As a pastor grows in his awareness of this tragedy, he also will grow in his love for the promise that brings the Old Testament to its close:
Behold, I am going to send you Elijah the prophet before the coming of the great and terrible day of the LORD. He will restore the hearts of the fathers to their children and the hearts of the children to their fathers, so that I will not come and smite the land with a curse (Mal. 4:5-6).
God cares about the bonding of fathers and children and his servants ought to share this commitment. The recovery of fatherhood in the church, home, and society should not simply be ceded to social scientists or Dr. James Dobson; rather, it must be central to the strategic agenda of the Church as she witnesses to the Father, Son, and Holy Spirit.
What is fatherhood and why does it matter? The subject is inexhaustible, but let’s focus on two aspects of fatherhood—the fatherhood of God over all creation and that of pastors and elders in the Church, the household of faith.
God the Father, from Whom All Fatherhood Gets Its Name:
To
get to the meaning and purpose of fatherhood, we must start with the
fatherhood of God. Our Lord taught us to pray, “Our Father, who art in
heaven…”
When we address God as ‘Father, (2) we are confessing that he is the archetypal father and has imprinted his fatherhood on all creation.
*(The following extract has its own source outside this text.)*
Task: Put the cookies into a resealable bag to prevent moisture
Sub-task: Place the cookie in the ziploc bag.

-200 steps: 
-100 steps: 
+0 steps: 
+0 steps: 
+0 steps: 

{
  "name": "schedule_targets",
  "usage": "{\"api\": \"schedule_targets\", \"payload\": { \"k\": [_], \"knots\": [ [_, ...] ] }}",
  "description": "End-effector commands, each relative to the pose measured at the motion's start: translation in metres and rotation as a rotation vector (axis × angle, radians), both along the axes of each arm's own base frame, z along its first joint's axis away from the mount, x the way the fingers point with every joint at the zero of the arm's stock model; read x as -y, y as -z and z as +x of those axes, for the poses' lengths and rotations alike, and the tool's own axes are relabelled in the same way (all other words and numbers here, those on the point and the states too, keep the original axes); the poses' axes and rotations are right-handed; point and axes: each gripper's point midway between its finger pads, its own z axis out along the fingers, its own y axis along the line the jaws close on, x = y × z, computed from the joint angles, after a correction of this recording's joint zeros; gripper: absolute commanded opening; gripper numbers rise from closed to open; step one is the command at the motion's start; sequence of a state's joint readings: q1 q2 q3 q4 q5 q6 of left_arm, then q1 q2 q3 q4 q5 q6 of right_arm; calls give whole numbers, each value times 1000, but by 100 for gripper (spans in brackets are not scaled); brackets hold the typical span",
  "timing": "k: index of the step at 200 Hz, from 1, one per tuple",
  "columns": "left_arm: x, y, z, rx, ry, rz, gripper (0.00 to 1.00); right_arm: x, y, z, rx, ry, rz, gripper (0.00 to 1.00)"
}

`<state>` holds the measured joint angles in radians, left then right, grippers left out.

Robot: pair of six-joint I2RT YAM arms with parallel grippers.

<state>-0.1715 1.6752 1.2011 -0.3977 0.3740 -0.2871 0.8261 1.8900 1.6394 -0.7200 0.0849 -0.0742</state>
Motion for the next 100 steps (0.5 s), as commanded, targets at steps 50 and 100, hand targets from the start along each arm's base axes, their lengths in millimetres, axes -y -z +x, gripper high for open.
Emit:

This is the significance of the Apostle Paul writing, “For this reason I kneel before the Father (pater), from whom all fatherhood (patria) in heaven and on earth derives its name…” (Ephesians 3:14,15).
Note that God does not get the name ‘father’ from earth, but earth gets the name ‘father’ from heaven. The late F. F. Bruce wrote, “God is the archetypal Father; all other fatherhood is a more or less imperfect copy of his perfect fatherhood.”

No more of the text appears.